# YOUR OBJECTIVE
Look through the listing below and give the number of lines that hold "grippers". Say nothing more.
+ + + + + + +
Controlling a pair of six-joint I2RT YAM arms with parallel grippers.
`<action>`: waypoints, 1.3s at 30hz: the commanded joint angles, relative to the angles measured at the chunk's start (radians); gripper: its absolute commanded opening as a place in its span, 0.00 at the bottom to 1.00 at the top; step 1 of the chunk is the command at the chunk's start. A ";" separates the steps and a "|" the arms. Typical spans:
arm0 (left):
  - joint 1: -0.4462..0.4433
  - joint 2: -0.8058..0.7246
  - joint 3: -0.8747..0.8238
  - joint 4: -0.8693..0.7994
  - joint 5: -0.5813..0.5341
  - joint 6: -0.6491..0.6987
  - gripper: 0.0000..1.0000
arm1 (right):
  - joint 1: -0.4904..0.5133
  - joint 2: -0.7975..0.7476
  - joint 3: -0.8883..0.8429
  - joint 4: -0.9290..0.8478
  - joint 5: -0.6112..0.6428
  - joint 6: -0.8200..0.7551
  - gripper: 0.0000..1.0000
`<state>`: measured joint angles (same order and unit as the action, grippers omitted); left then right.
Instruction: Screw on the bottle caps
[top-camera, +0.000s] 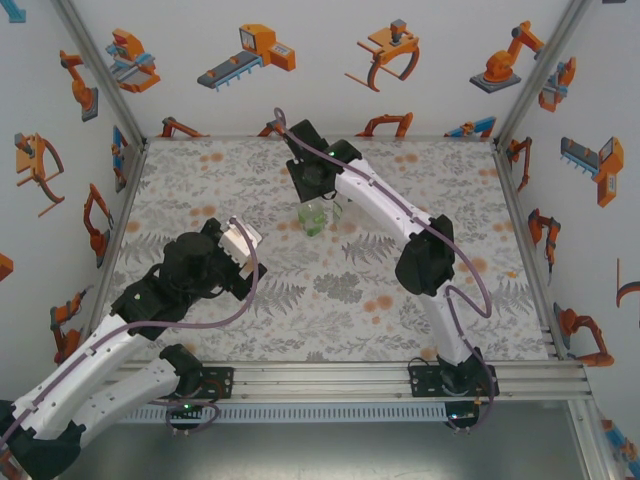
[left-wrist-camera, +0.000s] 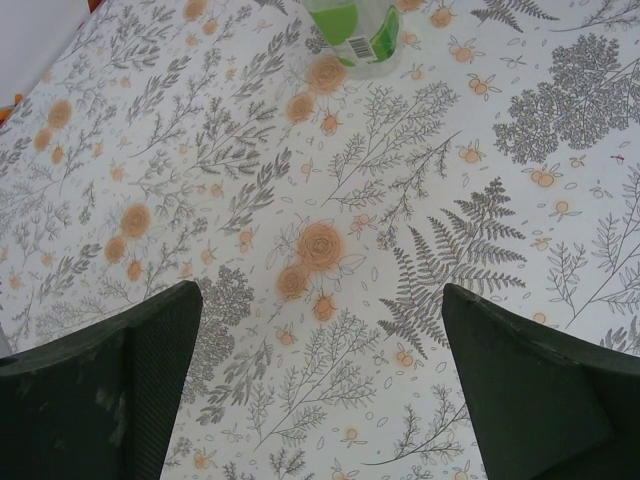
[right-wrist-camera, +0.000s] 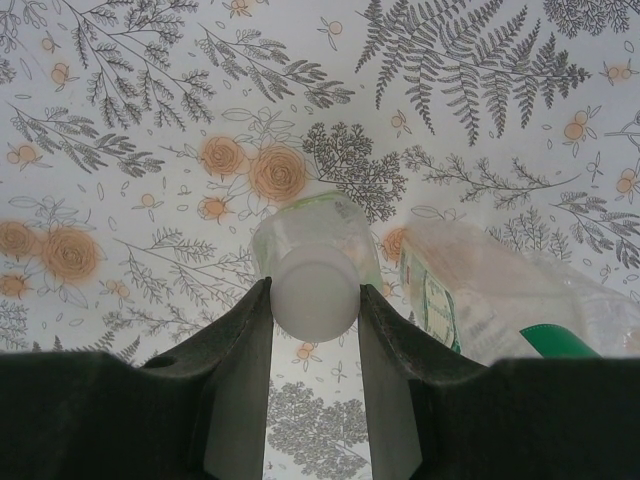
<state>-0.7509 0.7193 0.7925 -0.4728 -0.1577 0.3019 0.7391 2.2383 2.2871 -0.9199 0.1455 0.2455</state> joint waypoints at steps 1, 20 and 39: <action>0.006 -0.009 0.014 -0.006 -0.003 0.005 0.97 | -0.002 -0.016 -0.002 -0.017 -0.005 -0.003 0.26; 0.010 -0.004 0.005 0.038 -0.004 -0.030 0.97 | -0.001 -0.193 -0.023 -0.039 0.057 -0.030 0.49; 0.146 0.279 -0.180 0.435 -0.344 -0.226 0.97 | -0.202 -0.885 -0.938 0.248 0.340 0.037 0.96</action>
<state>-0.6399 0.9943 0.6323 -0.1459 -0.4168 0.1024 0.5846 1.4311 1.4567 -0.7673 0.4362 0.2409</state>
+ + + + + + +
# COMPLETED TASK
2